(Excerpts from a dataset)

BEGIN

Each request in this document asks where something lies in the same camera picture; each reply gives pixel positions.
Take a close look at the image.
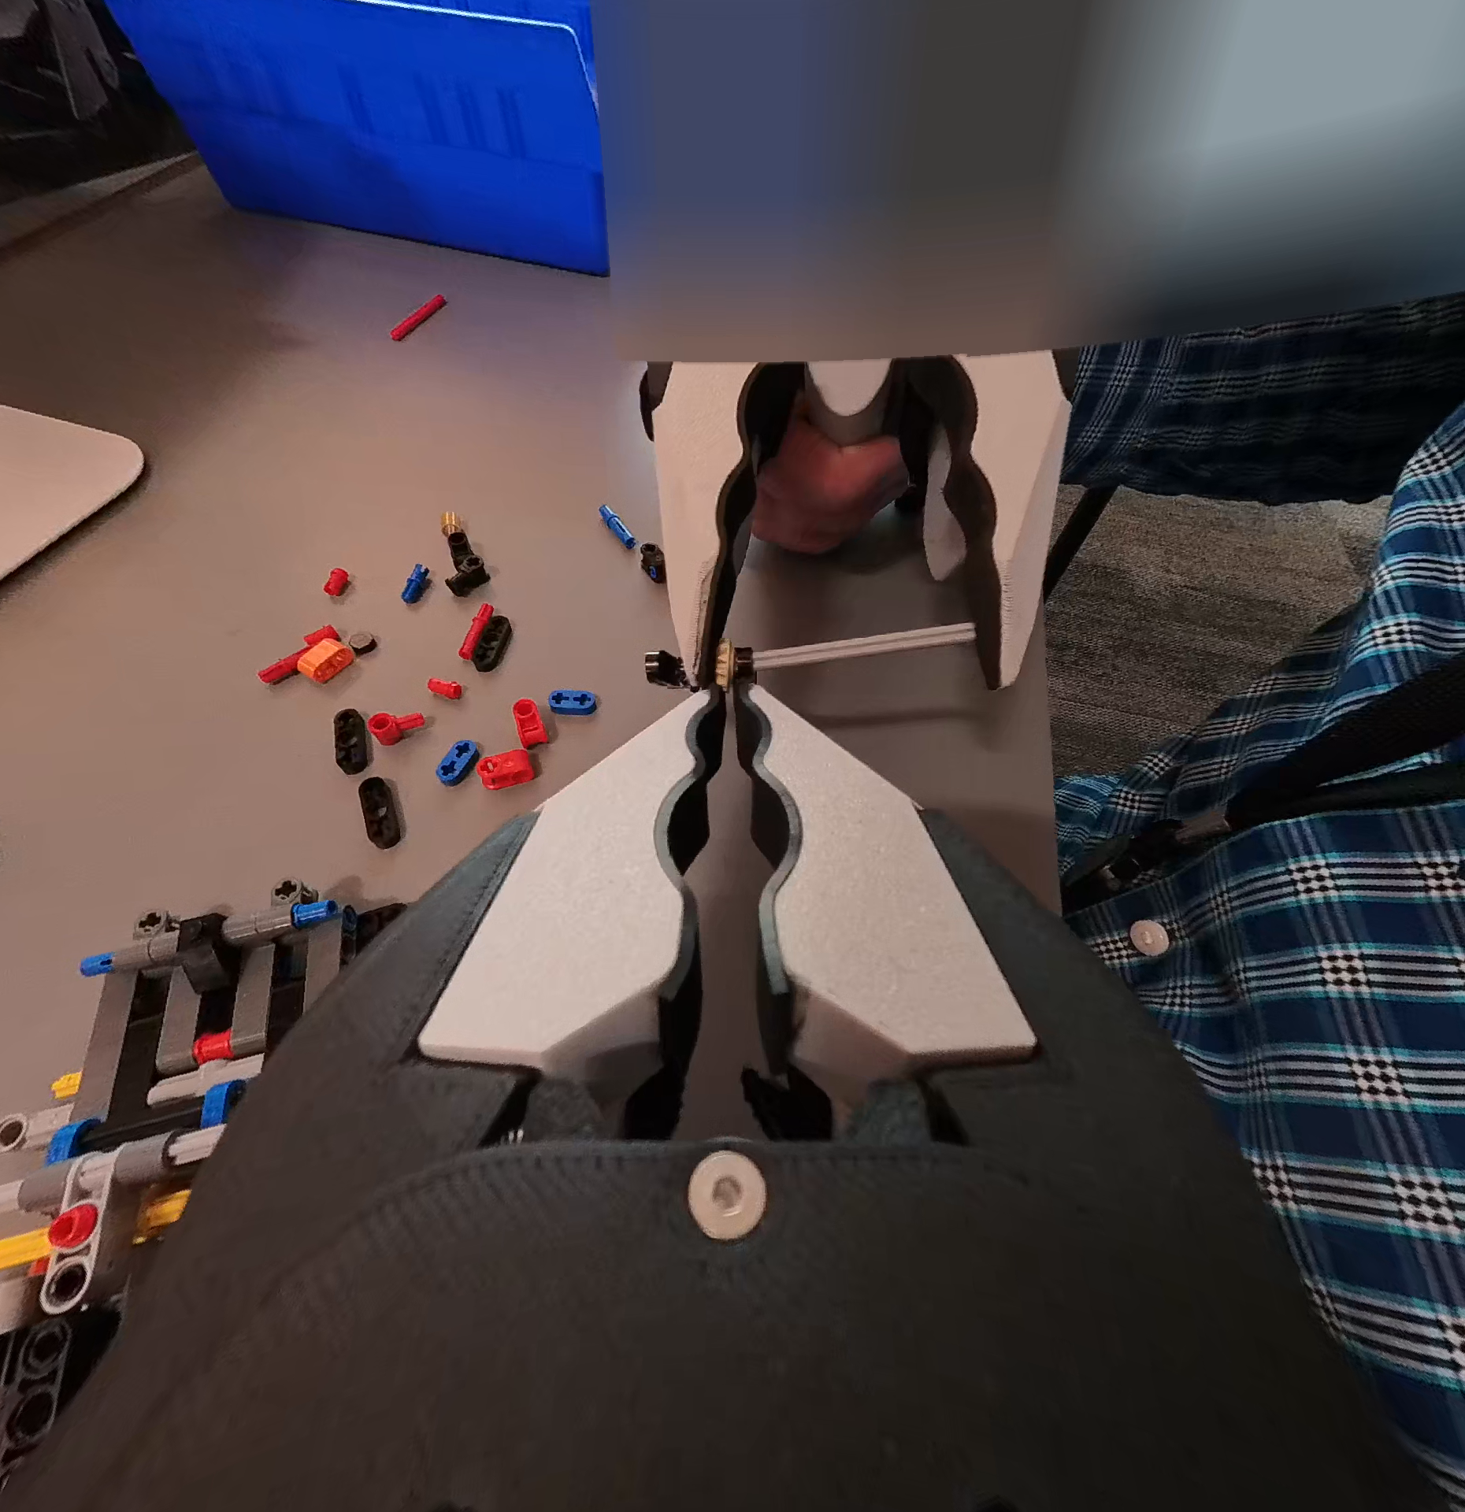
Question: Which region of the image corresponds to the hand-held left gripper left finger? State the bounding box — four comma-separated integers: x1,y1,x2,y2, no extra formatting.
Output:
417,690,725,1072

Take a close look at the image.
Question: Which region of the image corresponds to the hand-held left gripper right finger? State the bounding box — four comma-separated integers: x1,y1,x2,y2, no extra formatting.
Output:
736,690,1039,1078

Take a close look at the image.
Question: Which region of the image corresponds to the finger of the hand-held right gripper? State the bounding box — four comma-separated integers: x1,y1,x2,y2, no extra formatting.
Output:
655,357,764,694
903,353,1074,694

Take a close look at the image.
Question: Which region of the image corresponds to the grey lego axle rod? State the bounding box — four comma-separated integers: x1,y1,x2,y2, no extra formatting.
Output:
742,622,980,674

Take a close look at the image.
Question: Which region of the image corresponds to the person's right forearm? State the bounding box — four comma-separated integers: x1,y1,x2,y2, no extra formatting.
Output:
1055,289,1465,512

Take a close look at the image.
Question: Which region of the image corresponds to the scatter of small lego pieces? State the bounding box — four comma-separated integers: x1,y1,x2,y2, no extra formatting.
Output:
257,510,600,851

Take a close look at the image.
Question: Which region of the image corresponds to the part-built grey lego chassis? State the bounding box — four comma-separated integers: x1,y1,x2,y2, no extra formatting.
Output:
0,877,380,1512

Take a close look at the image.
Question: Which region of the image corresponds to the person's right hand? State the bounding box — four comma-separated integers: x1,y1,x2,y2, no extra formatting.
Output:
748,406,913,556

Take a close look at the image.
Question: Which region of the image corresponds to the person's plaid shirt torso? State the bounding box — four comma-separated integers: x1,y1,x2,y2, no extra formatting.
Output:
1055,378,1465,1512

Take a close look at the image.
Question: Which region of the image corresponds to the blue plastic bin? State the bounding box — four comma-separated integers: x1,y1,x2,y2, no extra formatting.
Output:
98,0,612,280

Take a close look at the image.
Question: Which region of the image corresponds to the white book stand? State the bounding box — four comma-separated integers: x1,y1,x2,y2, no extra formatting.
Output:
0,398,146,601

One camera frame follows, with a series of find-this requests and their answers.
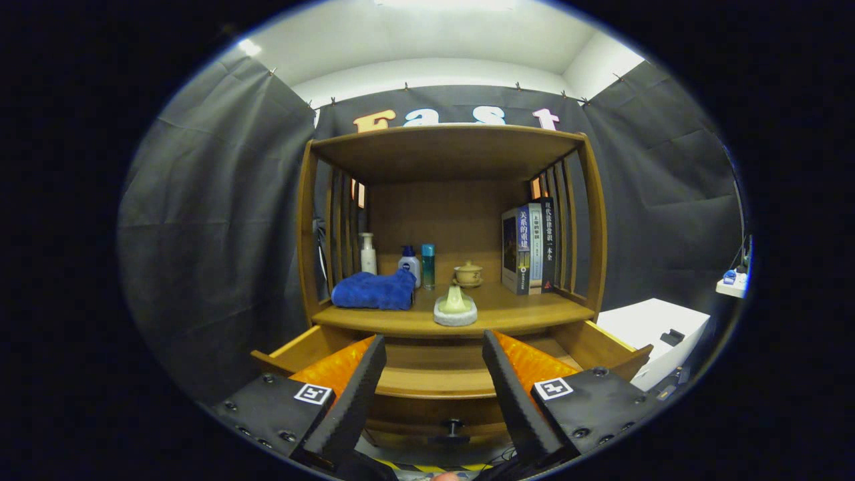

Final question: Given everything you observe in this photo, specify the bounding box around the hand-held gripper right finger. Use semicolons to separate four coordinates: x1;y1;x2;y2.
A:
481;329;671;468

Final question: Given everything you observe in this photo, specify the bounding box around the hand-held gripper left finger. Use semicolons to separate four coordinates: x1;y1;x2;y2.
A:
207;334;389;476

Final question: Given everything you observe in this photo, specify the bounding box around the wooden drawer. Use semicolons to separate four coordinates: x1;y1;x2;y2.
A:
250;319;654;447

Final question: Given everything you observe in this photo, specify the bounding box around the wooden countertop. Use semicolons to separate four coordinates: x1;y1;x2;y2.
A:
312;281;595;338

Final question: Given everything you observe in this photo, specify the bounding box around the white side cabinet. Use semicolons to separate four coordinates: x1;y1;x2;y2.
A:
596;298;711;392

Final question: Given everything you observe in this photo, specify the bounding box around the wooden cabinet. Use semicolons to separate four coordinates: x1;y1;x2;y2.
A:
296;124;609;341

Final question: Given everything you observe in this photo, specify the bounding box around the blue towel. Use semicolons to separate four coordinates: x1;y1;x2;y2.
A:
331;269;417;311

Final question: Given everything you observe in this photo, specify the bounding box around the beige lidded teacup with saucer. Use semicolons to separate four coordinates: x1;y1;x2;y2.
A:
452;260;484;289

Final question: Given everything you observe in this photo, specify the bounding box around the white bottle with blue cap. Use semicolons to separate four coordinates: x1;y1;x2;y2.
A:
398;245;422;288

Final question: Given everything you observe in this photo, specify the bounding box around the book with white spine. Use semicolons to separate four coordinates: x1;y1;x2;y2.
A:
528;202;544;295

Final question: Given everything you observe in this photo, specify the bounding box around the book with blue spine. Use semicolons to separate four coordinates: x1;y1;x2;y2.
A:
501;204;532;295

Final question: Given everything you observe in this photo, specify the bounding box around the book with black spine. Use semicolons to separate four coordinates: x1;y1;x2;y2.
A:
540;198;557;293

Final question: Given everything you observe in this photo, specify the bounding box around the white desk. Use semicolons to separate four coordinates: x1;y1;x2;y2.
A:
716;267;750;299

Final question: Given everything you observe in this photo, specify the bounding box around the large ceiling light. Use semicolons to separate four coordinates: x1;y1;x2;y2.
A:
374;0;515;11

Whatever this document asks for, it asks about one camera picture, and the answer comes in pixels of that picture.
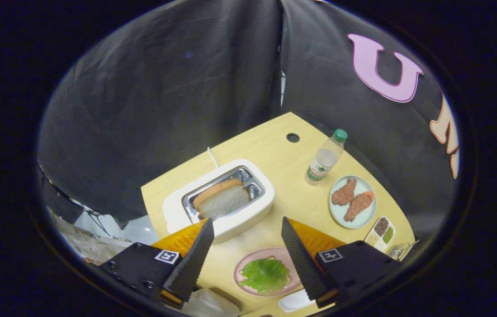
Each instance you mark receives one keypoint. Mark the pale green plate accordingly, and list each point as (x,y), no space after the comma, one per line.
(338,214)

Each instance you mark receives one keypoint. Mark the pink plate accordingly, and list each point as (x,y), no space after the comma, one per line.
(252,262)

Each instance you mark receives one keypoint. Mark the white divided bean dish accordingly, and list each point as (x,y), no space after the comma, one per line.
(378,242)

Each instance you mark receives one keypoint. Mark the white oval plate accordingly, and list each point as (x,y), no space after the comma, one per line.
(294,301)

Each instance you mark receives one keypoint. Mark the black backdrop cloth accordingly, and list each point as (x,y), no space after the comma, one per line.
(164,110)

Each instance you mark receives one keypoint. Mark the orange carrot slice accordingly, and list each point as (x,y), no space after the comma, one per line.
(369,194)

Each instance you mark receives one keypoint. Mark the green lettuce leaf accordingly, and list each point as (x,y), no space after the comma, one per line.
(266,275)

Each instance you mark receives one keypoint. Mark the white toaster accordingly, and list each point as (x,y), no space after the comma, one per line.
(248,215)

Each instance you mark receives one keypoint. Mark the clear utensil holder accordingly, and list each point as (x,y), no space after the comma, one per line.
(400,250)

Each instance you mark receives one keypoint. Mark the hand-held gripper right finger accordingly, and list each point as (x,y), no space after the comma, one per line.
(303,264)

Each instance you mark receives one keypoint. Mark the plain white bread slice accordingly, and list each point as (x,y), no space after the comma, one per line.
(224,200)

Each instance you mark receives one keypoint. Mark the brown meat piece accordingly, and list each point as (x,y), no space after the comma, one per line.
(344,192)
(357,207)

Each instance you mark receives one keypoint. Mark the person's beige clothing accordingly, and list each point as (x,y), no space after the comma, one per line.
(94,248)

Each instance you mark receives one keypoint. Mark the clear water bottle green cap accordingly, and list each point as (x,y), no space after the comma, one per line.
(324,160)

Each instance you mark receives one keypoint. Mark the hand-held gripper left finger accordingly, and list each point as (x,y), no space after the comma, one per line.
(193,264)

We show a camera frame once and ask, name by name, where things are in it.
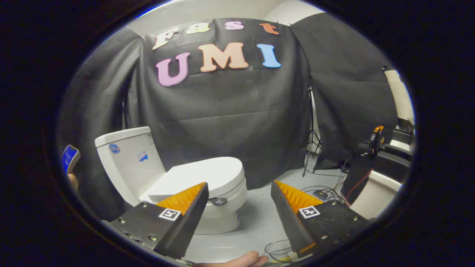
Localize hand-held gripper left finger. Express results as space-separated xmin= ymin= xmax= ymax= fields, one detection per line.
xmin=108 ymin=182 xmax=209 ymax=260

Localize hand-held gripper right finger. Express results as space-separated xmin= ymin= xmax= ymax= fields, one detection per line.
xmin=270 ymin=180 xmax=371 ymax=259

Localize white toilet lid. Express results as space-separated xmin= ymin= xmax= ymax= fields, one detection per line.
xmin=147 ymin=156 xmax=245 ymax=207

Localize white toilet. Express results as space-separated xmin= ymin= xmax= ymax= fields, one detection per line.
xmin=95 ymin=126 xmax=248 ymax=235

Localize white cabinet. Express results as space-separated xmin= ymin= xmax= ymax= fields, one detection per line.
xmin=351 ymin=171 xmax=403 ymax=220

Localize black tripod stand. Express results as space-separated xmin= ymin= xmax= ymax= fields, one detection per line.
xmin=302 ymin=86 xmax=322 ymax=178

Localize black backdrop cloth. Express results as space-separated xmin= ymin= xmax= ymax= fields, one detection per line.
xmin=289 ymin=12 xmax=399 ymax=171
xmin=59 ymin=28 xmax=143 ymax=221
xmin=124 ymin=18 xmax=312 ymax=189

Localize orange black gripper device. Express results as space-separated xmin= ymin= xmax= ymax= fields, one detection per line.
xmin=357 ymin=125 xmax=386 ymax=158

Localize black equipment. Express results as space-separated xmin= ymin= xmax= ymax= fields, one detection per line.
xmin=384 ymin=126 xmax=413 ymax=182

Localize blue handheld device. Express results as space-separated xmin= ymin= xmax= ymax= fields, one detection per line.
xmin=61 ymin=145 xmax=81 ymax=174

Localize white and black cables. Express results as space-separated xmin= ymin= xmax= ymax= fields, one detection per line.
xmin=264 ymin=234 xmax=294 ymax=264

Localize floor cable bundle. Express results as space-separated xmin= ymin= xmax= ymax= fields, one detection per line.
xmin=301 ymin=159 xmax=351 ymax=206

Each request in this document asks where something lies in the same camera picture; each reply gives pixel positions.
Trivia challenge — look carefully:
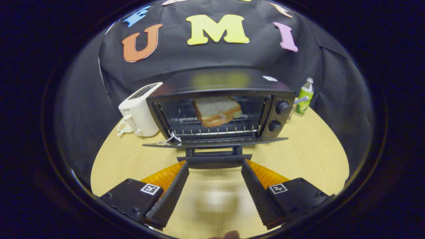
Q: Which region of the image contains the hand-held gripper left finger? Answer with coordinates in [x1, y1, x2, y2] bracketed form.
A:
[100, 161, 190, 230]

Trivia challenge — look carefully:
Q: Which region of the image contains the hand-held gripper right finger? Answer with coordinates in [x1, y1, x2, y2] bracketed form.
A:
[241, 159, 332, 230]

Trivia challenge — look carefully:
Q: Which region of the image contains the toast sandwich with lettuce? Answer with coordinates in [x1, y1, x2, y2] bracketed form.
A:
[193, 96, 243, 128]

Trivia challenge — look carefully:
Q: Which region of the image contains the black toaster oven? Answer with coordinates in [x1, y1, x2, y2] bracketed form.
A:
[142, 68, 297, 170]

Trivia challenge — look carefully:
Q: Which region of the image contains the white pop-up toaster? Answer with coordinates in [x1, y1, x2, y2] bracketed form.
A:
[119, 82, 164, 137]

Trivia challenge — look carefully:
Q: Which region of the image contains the green label plastic bottle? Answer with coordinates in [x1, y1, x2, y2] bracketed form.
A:
[294, 77, 314, 117]

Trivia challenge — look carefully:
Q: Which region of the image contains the clear cup with striped straw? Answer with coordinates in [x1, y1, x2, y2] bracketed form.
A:
[286, 96, 310, 124]

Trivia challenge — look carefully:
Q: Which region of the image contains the black backdrop cloth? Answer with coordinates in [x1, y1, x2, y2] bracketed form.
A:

END

## Assignment
Wherever a line contains the string "lego", copy that line from the data.

## Task result
Question: Which region of the image corresponds to the grey lego axle rod? State the bounding box — four comma-separated integers: x1,y1,x2,y2, no extra formatting.
Question: Which region of the image corresponds to the scatter of small lego pieces? State the bounding box — four comma-separated integers: x1,y1,x2,y2, no extra formatting.
Question: Which region of the image corresponds to the part-built grey lego chassis? State the bounding box — four comma-separated integers: x1,y1,x2,y2, no extra formatting.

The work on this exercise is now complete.